Hence why Tyrion’s peace-making will prove to be so crucial in the weeks to come. When Daenerys ultimately crosses the Narrow Sea, it seems impossible to imagine the journey made in any way except with her riding on Drogon’s back. But there are two other dragons that need riders in order for their destruction to be well aimed. How fitting would it not be then that the smallest of Lannisters, and the least respected of lords, be the one to set the Blackwater aflame again while having actual dragon fire beneath his grip? I’m not sure which dragon will be the pet he asked his uncle for so many name days ago, but one shall make quite the addition to a ruined King’s Landing.

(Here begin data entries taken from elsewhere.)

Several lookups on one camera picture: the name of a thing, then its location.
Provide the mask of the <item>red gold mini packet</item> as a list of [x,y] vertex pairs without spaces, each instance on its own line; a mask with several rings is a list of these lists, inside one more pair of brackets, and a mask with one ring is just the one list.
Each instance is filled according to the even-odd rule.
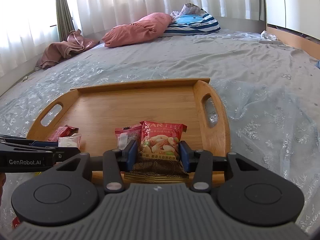
[[15,217],[13,220],[12,220],[12,223],[11,223],[11,227],[13,229],[17,228],[19,225],[20,225],[20,220],[18,217]]

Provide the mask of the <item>dark red wafer packet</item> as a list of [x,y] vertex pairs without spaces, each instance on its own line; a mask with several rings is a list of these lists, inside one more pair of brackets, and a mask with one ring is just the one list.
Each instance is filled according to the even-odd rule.
[[72,127],[72,126],[59,126],[47,139],[48,141],[51,142],[58,142],[59,138],[61,137],[69,137],[73,135],[74,133],[78,132],[77,127]]

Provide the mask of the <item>red nut snack bag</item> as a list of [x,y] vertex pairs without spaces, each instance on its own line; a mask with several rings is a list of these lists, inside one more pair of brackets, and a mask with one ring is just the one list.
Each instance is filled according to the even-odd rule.
[[179,152],[184,124],[142,121],[140,146],[133,168],[124,177],[135,183],[183,183],[189,180]]

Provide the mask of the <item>blue striped pillow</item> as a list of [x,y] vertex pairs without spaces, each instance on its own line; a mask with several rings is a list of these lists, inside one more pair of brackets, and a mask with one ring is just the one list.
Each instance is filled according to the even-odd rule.
[[171,12],[170,17],[172,21],[162,37],[206,35],[221,29],[211,14],[193,3],[185,3],[180,11]]

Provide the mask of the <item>white wardrobe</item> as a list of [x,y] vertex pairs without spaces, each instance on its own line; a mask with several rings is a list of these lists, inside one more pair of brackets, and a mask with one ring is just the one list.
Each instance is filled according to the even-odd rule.
[[319,39],[319,0],[265,0],[267,24]]

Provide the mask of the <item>wooden bed frame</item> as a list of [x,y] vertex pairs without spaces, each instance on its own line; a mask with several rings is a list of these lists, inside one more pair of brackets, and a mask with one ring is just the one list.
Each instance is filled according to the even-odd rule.
[[276,35],[276,37],[284,44],[304,50],[310,56],[320,60],[320,45],[316,42],[310,41],[296,34],[292,34],[287,31],[279,30],[272,27],[266,27],[266,31],[268,33]]

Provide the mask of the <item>light blue bed sheet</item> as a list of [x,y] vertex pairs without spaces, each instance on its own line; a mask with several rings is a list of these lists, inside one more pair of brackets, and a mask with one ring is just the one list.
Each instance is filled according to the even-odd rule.
[[118,48],[103,44],[39,70],[1,97],[1,133],[25,137],[38,114],[73,87],[209,77],[225,106],[232,150],[294,182],[302,230],[319,227],[319,62],[258,34],[222,30]]

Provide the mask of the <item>white marshmallow packet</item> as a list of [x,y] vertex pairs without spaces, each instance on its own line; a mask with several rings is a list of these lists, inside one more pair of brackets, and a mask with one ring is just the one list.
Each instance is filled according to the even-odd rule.
[[76,147],[80,148],[81,134],[75,133],[69,137],[59,137],[59,147]]

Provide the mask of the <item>pink pillow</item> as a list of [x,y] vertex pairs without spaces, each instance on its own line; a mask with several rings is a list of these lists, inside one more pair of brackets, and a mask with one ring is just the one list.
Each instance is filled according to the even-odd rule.
[[169,14],[154,12],[131,24],[112,28],[102,41],[108,48],[148,42],[162,36],[171,21]]

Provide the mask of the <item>wooden serving tray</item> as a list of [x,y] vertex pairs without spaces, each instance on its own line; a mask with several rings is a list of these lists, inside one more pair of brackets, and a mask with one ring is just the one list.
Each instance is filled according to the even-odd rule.
[[60,126],[78,128],[81,150],[100,156],[115,148],[114,130],[141,121],[185,124],[194,150],[225,156],[231,149],[225,107],[208,78],[112,83],[73,88],[42,110],[28,139],[45,141]]

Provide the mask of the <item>white sheer curtain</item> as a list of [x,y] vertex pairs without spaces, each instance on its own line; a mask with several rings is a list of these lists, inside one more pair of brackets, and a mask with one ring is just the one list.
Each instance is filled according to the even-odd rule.
[[[214,16],[265,19],[264,0],[66,0],[73,24],[84,35],[131,23],[153,12],[194,3]],[[57,0],[1,0],[1,75],[40,55],[59,39]]]

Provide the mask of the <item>grey green drape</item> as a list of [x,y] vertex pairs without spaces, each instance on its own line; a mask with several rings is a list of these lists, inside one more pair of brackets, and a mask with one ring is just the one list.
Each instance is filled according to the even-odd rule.
[[67,0],[56,0],[56,20],[60,41],[67,41],[69,33],[74,30]]

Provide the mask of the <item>mauve crumpled cloth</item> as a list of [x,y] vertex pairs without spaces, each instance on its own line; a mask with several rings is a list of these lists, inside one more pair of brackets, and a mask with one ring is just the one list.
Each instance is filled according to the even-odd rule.
[[83,53],[98,45],[100,41],[85,38],[81,30],[73,30],[69,33],[66,41],[53,42],[43,52],[36,64],[36,68],[47,69]]

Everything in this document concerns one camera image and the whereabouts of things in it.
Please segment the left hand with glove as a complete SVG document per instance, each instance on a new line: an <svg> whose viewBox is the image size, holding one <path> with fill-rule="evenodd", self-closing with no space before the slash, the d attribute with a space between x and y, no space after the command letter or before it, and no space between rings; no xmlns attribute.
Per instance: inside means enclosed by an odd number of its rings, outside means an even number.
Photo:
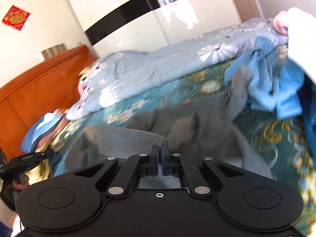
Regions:
<svg viewBox="0 0 316 237"><path fill-rule="evenodd" d="M29 186L29 177L24 175L24 183L15 180L4 180L1 188L1 200L12 211L16 211L14 194Z"/></svg>

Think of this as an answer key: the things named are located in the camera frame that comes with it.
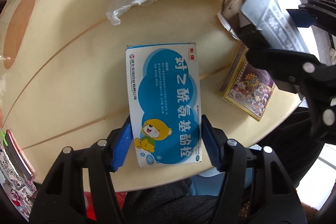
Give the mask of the blue white medicine box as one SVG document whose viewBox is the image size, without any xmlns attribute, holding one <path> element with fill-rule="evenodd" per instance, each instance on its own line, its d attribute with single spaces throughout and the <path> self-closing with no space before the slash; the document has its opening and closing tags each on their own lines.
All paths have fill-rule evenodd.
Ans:
<svg viewBox="0 0 336 224">
<path fill-rule="evenodd" d="M 201 162 L 197 46 L 169 43 L 125 51 L 129 115 L 138 165 Z"/>
</svg>

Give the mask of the floral patterned cloth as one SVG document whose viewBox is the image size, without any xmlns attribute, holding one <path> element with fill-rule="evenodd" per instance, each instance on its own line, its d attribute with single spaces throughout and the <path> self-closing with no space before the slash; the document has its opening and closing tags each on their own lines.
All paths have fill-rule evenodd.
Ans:
<svg viewBox="0 0 336 224">
<path fill-rule="evenodd" d="M 37 192 L 37 188 L 32 181 L 22 177 L 17 172 L 2 144 L 1 188 L 16 210 L 28 222 L 34 203 L 32 196 Z"/>
</svg>

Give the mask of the pink smartphone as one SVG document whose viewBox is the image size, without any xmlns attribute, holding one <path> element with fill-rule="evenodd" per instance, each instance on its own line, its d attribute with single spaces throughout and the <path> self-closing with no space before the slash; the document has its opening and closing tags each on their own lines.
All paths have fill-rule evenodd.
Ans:
<svg viewBox="0 0 336 224">
<path fill-rule="evenodd" d="M 35 169 L 24 152 L 19 148 L 10 130 L 5 131 L 5 150 L 17 174 L 32 181 L 35 178 Z"/>
</svg>

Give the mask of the gold purple card box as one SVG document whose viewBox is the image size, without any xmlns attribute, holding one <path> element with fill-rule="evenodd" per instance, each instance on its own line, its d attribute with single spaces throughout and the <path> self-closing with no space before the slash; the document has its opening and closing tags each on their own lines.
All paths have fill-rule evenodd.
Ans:
<svg viewBox="0 0 336 224">
<path fill-rule="evenodd" d="M 218 94 L 242 112 L 260 121 L 276 84 L 267 71 L 256 69 L 248 63 L 245 56 L 247 51 L 248 48 L 240 44 Z"/>
</svg>

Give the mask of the cream wooden coffee table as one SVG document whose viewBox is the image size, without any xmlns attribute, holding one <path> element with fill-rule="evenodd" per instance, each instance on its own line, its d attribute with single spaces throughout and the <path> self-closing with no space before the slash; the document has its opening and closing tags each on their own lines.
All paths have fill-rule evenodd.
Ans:
<svg viewBox="0 0 336 224">
<path fill-rule="evenodd" d="M 1 13 L 1 111 L 42 182 L 66 146 L 82 149 L 129 114 L 127 46 L 195 43 L 201 106 L 214 127 L 253 145 L 299 105 L 275 90 L 256 121 L 218 96 L 239 47 L 220 24 L 220 0 L 158 0 L 133 7 L 114 26 L 113 0 L 8 0 Z"/>
</svg>

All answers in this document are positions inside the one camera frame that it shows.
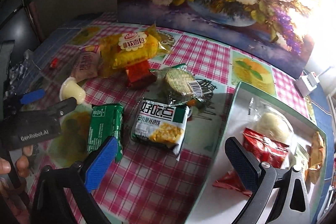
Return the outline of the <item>person's left hand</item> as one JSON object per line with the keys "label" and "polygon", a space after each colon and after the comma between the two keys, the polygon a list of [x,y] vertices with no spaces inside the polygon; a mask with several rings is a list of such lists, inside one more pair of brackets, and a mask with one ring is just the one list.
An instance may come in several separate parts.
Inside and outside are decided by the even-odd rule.
{"label": "person's left hand", "polygon": [[9,151],[1,148],[1,174],[7,174],[13,185],[12,194],[21,194],[26,189],[26,178],[30,175],[29,157],[33,154],[33,145],[22,148],[22,155],[13,163]]}

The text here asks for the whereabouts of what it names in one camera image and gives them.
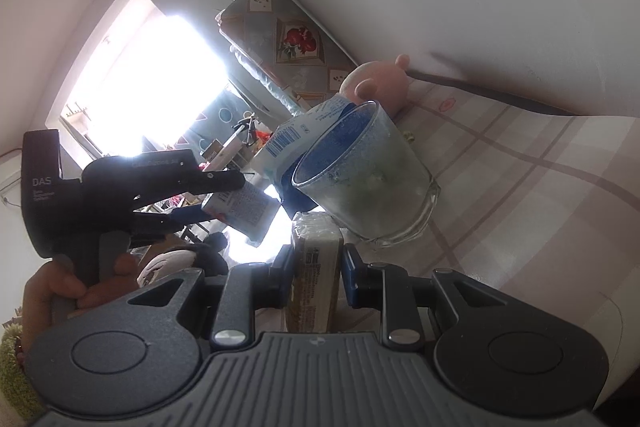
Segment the left hand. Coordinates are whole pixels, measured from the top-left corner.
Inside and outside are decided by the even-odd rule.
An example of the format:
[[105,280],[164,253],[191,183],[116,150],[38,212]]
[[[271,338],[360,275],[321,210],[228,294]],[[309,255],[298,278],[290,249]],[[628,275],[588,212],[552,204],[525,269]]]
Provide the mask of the left hand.
[[120,255],[114,264],[114,275],[91,287],[56,261],[43,265],[26,283],[23,295],[22,348],[27,353],[36,338],[52,325],[55,297],[76,303],[76,314],[105,305],[138,288],[137,259]]

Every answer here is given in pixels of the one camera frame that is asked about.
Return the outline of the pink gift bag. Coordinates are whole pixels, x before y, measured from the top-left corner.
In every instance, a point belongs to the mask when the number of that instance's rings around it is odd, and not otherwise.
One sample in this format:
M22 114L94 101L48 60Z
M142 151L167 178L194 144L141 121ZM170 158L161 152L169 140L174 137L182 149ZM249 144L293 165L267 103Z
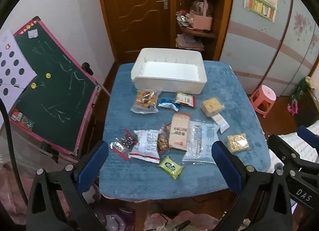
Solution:
M207 0L196 0L190 8L189 23L195 30L210 31L213 23L213 6Z

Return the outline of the green snack packet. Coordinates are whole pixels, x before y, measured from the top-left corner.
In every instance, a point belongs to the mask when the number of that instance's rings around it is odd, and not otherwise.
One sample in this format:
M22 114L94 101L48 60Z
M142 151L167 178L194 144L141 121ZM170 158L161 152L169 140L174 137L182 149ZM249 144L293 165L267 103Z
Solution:
M174 162L169 156L166 156L158 165L166 173L168 173L173 179L177 179L184 167Z

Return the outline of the blue white candy wrapper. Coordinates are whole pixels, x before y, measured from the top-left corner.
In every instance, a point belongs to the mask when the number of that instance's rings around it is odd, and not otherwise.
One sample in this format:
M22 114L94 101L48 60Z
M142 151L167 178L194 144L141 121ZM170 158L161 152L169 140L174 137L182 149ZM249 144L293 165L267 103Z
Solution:
M180 109L180 104L174 102L173 100L170 99L165 99L165 98L161 98L158 104L159 107L162 108L167 108L170 110L174 110L175 112L178 112Z

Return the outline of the green bag with flowers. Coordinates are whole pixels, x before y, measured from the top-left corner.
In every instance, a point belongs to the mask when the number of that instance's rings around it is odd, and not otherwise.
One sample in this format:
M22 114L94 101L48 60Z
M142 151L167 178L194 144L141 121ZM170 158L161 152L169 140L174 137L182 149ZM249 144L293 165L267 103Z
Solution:
M291 96L290 99L290 104L287 106L288 112L294 116L298 113L298 102L301 100L301 98L307 93L307 91L314 91L315 85L314 81L310 76L306 76L303 78L293 95Z

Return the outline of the wooden corner shelf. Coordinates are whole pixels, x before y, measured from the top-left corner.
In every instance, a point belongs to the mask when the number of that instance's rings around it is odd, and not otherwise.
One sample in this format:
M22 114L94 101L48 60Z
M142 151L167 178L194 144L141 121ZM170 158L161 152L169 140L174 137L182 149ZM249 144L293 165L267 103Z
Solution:
M170 47L193 49L218 61L233 0L170 0Z

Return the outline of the green chalkboard pink frame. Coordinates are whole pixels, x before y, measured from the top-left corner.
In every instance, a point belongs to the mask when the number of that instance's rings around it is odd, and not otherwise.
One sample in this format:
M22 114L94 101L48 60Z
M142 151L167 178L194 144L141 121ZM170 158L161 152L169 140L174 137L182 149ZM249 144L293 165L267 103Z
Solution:
M60 154L76 157L99 92L98 84L40 17L26 23L14 37L37 76L17 102L12 122Z

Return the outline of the pink plastic stool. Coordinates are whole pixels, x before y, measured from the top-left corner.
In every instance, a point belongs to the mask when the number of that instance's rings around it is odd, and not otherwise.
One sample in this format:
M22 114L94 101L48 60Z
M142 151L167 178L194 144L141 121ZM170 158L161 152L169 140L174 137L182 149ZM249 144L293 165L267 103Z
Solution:
M249 97L249 100L254 111L266 117L276 101L276 94L270 87L260 85Z

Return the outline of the white red-edged snack bag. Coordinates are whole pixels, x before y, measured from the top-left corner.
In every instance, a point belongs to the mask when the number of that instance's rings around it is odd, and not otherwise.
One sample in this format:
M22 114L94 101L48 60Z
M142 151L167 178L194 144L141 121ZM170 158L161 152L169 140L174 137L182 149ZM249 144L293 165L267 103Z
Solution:
M160 157L157 148L159 137L158 130L135 130L137 143L132 148L129 156L146 162L159 164Z

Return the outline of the white dotted paper sheet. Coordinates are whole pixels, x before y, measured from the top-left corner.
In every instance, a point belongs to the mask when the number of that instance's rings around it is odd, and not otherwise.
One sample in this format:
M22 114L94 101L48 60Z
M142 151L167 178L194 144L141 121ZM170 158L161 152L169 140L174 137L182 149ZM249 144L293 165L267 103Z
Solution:
M11 30L1 34L1 100L7 112L37 76L22 54Z

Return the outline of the dark red date packet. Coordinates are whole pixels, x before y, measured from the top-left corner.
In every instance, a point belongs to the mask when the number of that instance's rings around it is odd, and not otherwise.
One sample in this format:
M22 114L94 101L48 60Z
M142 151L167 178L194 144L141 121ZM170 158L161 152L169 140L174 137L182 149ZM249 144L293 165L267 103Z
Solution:
M128 161L133 147L137 144L137 138L132 135L127 129L124 130L125 135L121 138L116 138L109 146L121 158Z

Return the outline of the white orange oat bar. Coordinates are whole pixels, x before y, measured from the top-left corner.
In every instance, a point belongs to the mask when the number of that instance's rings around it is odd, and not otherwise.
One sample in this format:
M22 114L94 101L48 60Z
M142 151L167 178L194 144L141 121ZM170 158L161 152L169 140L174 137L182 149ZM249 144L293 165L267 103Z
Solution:
M216 113L211 117L211 119L220 127L221 134L230 128L230 125L220 113Z

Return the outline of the red white snack packet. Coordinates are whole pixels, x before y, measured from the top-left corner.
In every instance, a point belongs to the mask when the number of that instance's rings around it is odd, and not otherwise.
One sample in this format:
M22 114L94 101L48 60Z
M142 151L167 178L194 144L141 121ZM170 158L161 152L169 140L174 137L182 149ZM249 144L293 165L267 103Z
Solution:
M177 92L175 97L175 102L180 105L185 105L188 107L195 108L196 107L196 99L195 96Z

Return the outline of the white plastic storage bin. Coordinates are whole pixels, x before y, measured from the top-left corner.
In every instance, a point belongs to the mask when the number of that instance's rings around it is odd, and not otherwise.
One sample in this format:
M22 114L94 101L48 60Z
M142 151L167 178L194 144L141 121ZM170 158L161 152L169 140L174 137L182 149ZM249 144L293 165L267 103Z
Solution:
M136 89L198 95L207 83L202 55L198 51L144 48L131 70Z

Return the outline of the brown wooden door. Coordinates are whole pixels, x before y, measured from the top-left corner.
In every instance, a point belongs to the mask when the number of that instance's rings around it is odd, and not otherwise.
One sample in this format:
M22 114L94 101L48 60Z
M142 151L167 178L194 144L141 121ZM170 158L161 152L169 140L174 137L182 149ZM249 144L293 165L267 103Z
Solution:
M171 0L100 0L115 61L134 62L143 48L171 46Z

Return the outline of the blue table cloth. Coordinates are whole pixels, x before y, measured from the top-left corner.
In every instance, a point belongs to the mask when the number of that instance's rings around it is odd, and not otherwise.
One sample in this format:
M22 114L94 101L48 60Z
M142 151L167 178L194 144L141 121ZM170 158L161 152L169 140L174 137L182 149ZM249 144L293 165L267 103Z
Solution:
M133 65L121 65L117 71L106 113L103 140L107 143L123 137L125 132L158 130L170 123L173 110L160 108L155 114L132 112L137 90L131 81ZM192 121L211 123L201 110L201 103L217 98L223 105L222 116L229 128L219 134L227 137L245 134L249 147L237 153L245 165L264 172L270 167L270 155L259 120L231 67L223 62L205 61L207 83L195 98L194 108L183 106ZM213 163L184 163L182 150L170 149L160 156L159 163L141 159L124 159L111 150L99 174L100 192L125 201L161 200L208 194L227 185Z

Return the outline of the colourful wall poster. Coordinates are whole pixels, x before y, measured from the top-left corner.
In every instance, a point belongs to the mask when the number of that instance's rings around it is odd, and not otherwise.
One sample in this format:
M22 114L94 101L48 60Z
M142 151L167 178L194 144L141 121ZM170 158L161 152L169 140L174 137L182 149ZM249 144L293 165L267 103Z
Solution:
M275 22L278 0L244 0L244 8Z

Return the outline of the orange fried snack bag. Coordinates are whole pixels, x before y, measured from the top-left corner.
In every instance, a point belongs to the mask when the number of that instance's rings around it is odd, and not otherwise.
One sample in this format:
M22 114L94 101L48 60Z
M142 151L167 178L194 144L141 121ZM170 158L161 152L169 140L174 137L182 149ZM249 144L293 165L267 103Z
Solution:
M162 91L157 90L139 89L131 111L136 114L158 113L157 102L161 92Z

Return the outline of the brown paper snack pack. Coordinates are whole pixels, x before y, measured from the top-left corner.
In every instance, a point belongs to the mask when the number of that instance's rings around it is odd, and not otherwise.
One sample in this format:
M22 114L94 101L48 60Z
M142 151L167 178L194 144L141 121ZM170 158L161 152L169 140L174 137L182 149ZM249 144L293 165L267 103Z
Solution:
M178 150L187 150L188 130L190 123L189 113L175 113L172 116L169 132L169 147Z

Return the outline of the yellow puffed snack pack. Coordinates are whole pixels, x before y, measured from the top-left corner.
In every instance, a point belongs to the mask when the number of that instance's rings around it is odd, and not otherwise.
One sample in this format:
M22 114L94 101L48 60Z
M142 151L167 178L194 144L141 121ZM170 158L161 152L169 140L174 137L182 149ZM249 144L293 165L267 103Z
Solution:
M245 133L227 136L227 147L231 153L249 149L249 143Z

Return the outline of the square puffed rice pack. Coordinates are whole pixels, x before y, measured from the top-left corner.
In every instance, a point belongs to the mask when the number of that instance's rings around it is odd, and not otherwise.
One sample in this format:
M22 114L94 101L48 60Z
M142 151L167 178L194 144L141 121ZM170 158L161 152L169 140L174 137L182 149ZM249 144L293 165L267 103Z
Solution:
M201 110L207 117L212 117L224 109L224 105L216 98L210 98L202 102Z

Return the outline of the sliding wardrobe doors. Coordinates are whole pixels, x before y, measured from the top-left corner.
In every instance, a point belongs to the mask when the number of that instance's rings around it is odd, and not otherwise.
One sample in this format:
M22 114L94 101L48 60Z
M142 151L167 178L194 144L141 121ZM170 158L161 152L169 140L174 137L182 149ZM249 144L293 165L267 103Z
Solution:
M255 0L233 0L220 60L247 94L260 85L290 96L318 57L318 24L301 0L277 0L274 11Z

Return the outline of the large light blue bag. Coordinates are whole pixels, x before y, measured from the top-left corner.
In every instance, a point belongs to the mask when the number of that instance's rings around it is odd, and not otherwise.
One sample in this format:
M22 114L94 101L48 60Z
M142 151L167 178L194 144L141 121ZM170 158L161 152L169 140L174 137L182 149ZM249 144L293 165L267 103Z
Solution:
M190 121L187 138L187 151L183 156L183 164L206 165L215 164L211 154L214 142L219 141L219 126L214 123Z

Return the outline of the mixed nuts clear packet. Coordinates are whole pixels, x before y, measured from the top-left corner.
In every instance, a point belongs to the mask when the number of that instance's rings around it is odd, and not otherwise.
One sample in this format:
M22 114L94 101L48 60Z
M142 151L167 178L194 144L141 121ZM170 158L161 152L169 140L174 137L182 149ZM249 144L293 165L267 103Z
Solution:
M160 128L159 136L157 139L157 150L159 154L163 154L170 150L169 147L169 134L171 123L163 124Z

Overall, there was plenty of good omens for things to come on Game of Thrones. Tyrion came one step closer to having a dragon to call his very own, and we have seen the last of both Roose Bolton and Balon Greyjoy…. Oh, and that’s right: Jon Snow is back!

Two of those elements are obviously on a collision course. Prior to his death, Roose was right to suggest to Ramsay that his claim on the North will always be considered suspect unless he has an heir of Stark blood to call his own. Roose implied his son as a rabid dog, and Ramsay will prove it so to the realm when he and a sniveling Karstark alliance make a break for Castle Black. But Sansa Stark will get there long first and with any luck, Jon Snow will be ready to join his wildling supporters to her claim for revenge on the Boltons. But first, it’ll be time for Ser Alliser and Olly to come out and take their medicine.

Finally… Jon Snow will probably know something—and he’ll be ready to share it with the world.